## TASK TO COMPLETE
All of the data below should be written out again exactly.

────────────────────

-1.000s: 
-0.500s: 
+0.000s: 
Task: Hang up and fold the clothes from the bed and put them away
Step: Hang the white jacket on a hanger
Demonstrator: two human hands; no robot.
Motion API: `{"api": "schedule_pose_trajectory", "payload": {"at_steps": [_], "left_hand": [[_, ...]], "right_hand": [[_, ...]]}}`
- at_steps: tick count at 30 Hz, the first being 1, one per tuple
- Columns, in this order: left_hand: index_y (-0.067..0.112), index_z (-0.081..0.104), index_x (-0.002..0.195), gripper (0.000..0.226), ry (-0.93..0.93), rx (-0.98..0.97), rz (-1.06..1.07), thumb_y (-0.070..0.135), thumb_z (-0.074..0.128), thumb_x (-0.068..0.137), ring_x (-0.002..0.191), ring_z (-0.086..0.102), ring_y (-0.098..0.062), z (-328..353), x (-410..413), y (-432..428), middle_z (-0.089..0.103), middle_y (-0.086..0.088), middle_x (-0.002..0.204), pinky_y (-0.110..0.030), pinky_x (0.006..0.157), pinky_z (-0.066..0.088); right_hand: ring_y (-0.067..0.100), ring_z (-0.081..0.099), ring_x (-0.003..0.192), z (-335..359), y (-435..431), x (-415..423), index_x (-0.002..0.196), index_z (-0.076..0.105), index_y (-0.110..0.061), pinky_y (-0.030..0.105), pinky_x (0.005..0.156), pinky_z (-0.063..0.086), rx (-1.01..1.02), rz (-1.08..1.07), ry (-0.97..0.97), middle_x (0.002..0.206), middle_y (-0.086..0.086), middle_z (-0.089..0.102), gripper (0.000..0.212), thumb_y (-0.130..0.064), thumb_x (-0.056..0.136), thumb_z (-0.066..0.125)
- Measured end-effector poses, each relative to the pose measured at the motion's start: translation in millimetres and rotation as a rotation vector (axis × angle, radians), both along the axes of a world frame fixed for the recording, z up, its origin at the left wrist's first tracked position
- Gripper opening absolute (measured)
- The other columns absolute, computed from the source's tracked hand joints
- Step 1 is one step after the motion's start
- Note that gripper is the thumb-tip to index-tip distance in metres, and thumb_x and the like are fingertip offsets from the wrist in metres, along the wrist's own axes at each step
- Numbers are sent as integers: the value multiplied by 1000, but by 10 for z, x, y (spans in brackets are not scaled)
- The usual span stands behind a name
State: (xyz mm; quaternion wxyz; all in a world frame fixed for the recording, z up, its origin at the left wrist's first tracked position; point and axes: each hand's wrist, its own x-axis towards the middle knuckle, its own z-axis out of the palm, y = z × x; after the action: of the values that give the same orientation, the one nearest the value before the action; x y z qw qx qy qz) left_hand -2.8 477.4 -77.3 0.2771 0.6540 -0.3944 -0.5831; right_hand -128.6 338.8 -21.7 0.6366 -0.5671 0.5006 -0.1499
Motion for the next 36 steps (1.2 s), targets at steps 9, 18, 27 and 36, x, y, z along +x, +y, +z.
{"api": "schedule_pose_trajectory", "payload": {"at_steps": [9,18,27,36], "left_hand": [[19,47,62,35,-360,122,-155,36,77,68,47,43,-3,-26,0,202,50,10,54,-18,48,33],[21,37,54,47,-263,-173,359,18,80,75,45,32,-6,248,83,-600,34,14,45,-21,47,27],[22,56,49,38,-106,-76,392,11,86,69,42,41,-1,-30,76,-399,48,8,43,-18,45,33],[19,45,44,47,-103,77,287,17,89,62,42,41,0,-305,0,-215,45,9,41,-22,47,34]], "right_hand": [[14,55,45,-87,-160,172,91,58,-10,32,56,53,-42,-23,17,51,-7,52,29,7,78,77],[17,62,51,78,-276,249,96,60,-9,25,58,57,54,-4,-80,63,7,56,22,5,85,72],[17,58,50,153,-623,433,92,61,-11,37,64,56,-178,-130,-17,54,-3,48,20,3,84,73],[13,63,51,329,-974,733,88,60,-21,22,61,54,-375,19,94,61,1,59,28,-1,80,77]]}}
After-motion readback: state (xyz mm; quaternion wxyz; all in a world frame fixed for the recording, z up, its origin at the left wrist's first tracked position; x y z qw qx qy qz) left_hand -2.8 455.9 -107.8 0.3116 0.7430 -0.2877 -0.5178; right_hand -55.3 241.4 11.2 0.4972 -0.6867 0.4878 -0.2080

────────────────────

## RESPONSE BELOW
-1.000s: 
-0.500s: 
+0.000s: 
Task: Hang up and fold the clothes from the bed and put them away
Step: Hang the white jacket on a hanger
Demonstrator: two human hands; no robot.
Motion API: `{"api": "schedule_pose_trajectory", "payload": {"at_steps": [_], "left_hand": [[_, ...]], "right_hand": [[_, ...]]}}`
- at_steps: tick count at 30 Hz, the first being 1, one per tuple
- Columns, in this order: left_hand: index_y (-0.067..0.112), index_z (-0.081..0.104), index_x (-0.002..0.195), gripper (0.000..0.226), ry (-0.93..0.93), rx (-0.98..0.97), rz (-1.06..1.07), thumb_y (-0.070..0.135), thumb_z (-0.074..0.128), thumb_x (-0.068..0.137), ring_x (-0.002..0.191), ring_z (-0.086..0.102), ring_y (-0.098..0.062), z (-328..353), x (-410..413), y (-432..428), middle_z (-0.089..0.103), middle_y (-0.086..0.088), middle_x (-0.002..0.204), pinky_y (-0.110..0.030), pinky_x (0.006..0.157), pinky_z (-0.066..0.088); right_hand: ring_y (-0.067..0.100), ring_z (-0.081..0.099), ring_x (-0.003..0.192), z (-335..359), y (-435..431), x (-415..423), index_x (-0.002..0.196), index_z (-0.076..0.105), index_y (-0.110..0.061), pinky_y (-0.030..0.105), pinky_x (0.005..0.156), pinky_z (-0.063..0.086), rx (-1.01..1.02), rz (-1.08..1.07), ry (-0.97..0.97), middle_x (0.002..0.206), middle_y (-0.086..0.086), middle_z (-0.089..0.102), gripper (0.000..0.212), thumb_y (-0.130..0.064), thumb_x (-0.056..0.136), thumb_z (-0.066..0.125)
- Measured end-effector poses, each relative to the pose measured at the motion's start: translation in millimetres and rotation as a rotation vector (axis × angle, radians), both along the axes of a world frame fixed for the recording, z up, its origin at the left wrist's first tracked position
- Gripper opening absolute (measured)
- The other columns absolute, computed from the source's tracked hand joints
- Step 1 is one step after the motion's start
- Note that gripper is the thumb-tip to index-tip distance in metres, and thumb_x and the like are fingertip offsets from the wrist in metres, along the wrist's own axes at each step
- Numbers are sent as integers: the value multiplied by 1000, but by 10 for z, x, y (spans in brackets are not scaled)
- The usual span stands behind a name
State: (xyz mm; quaternion wxyz; all in a world frame fixed for the recording, z up, its origin at the left wrist's first tracked position; point and axes: each hand's wrist, its own x-axis towards the middle knuckle, its own z-axis out of the palm, y = z × x; after the action: of the values that give the same orientation, the one nearest the value before the action; x y z qw qx qy qz) left_hand -2.8 477.4 -77.3 0.2771 0.6540 -0.3944 -0.5831; right_hand -128.6 338.8 -21.7 0.6366 -0.5671 0.5006 -0.1499
Motion for the next 36 steps (1.2 s), targets at steps 9, 18, 27 and 36, x, y, z along +x, +y, +z.
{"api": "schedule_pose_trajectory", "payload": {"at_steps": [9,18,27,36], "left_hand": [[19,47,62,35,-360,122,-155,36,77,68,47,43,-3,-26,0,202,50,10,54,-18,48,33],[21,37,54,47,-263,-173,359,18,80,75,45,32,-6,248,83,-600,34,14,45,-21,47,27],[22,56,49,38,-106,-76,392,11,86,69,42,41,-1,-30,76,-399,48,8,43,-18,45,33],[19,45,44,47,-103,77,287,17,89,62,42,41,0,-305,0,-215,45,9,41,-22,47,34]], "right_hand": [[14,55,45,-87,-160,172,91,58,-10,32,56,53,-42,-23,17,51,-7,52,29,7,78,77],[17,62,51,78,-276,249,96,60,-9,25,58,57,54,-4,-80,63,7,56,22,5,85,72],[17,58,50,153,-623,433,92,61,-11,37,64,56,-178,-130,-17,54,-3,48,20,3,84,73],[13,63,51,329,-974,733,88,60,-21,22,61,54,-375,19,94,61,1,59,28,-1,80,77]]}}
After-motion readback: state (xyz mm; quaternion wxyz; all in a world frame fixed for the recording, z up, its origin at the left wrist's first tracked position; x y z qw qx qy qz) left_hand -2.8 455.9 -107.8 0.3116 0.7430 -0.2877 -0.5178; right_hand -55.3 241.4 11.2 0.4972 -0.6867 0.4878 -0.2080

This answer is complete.